Центральной же сценой первого акта становится сцена, когда Эльмира соглашается на свидание с Тартюфом, чтобы муж воочию убедился в его бесчестных намерениях. Такая же прекрасная и чистая, как белая роза у нее в руках, Эльмира попадает в липкие объятия Тартюфа. И тут замечательно показано, что, даже с добрыми намерениями участвуя в такой страшной инфернальной игре, остаться в прежней чистоте уже невозможно. Эльмира приносит почти Христову жертву, но муж ее отказывается верить своим глазам, и она «умирает» — сходит в черноту могилы Тартюфа, где этот упырь мучает свою жертву. Появляясь на сцене вновь, Эльмира оказывается в черном платье, навсегда запятнанная, траурная, уничтоженная.

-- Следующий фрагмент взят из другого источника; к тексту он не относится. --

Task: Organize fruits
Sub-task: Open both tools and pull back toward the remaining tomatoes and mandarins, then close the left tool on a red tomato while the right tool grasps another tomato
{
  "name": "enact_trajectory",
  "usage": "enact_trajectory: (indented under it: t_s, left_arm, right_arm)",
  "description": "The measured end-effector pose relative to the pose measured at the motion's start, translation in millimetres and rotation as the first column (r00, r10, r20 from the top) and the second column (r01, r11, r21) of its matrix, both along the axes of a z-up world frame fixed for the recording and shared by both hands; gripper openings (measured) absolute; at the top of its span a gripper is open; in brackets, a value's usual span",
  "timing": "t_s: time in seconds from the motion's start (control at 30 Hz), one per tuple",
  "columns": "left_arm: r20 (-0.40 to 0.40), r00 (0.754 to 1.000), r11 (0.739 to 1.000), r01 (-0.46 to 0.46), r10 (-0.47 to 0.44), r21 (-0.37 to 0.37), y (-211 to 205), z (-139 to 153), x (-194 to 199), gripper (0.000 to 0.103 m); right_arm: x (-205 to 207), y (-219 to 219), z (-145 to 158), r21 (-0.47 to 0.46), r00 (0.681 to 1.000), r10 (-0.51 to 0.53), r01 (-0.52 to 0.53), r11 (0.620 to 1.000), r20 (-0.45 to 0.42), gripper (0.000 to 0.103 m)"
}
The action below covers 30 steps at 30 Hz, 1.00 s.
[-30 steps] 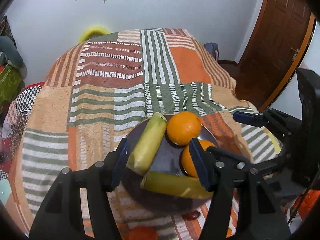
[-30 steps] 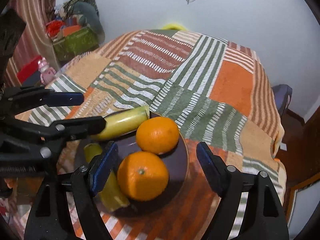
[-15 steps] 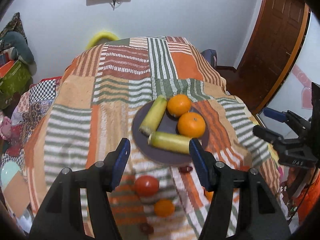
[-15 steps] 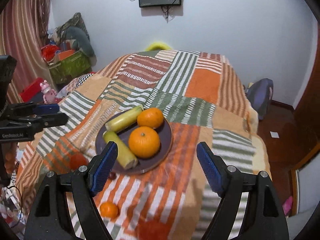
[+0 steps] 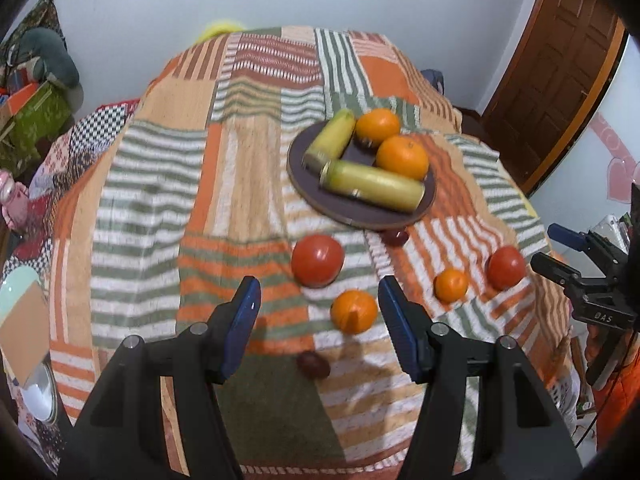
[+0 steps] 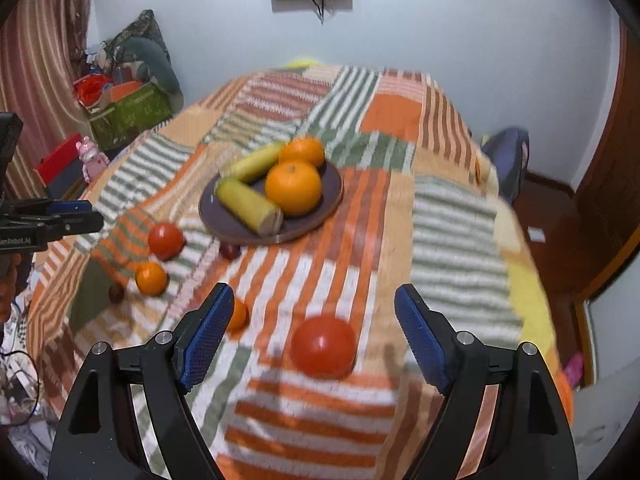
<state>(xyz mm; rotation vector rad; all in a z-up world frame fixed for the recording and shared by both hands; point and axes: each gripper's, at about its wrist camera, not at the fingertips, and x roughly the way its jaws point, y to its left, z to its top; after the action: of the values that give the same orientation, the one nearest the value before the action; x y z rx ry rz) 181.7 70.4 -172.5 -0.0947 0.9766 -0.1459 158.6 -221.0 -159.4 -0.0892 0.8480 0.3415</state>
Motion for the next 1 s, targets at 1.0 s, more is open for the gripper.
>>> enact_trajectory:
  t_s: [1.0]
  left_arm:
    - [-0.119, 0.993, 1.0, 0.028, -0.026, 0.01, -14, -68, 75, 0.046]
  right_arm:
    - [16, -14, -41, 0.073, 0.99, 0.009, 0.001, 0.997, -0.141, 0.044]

Быстрый второй акт — краткий путеводитель по истории русской революции. Тут и красные комиссары, допрашивающие государя, направляя свет лампы ему прямо в глаза, и поруганные его дочери, танцующие стриптиз, и Великая Отечественная война, и кто-то вроде уполномоченного ООН, женщина в синем костюме, небесный вестник, возвращающий царю свободу. Тартюф — Распутин становится ряженым: переодетый в золоченый короткий боярский костюм, он точно только что вышел из ночного клуба. Как тут не узнать нашу действительность, где зло чувствует себя столь комфортно, что танцует и поет, пишет картины и стихи, носит роскошные наряды и кажется почти безобидным. Страшный карнавал истории — именно карнавал, и если постараться, с лиц можно снять почти приросшие маски.

Спектакль Филиппа Григорьяна — великолепный авангардный коллаж французской галантности, русского психологизма, исторических стилизаций — напоминает о том, что всякое зло имеет причину, и предлагает не закрывать на нее глаза.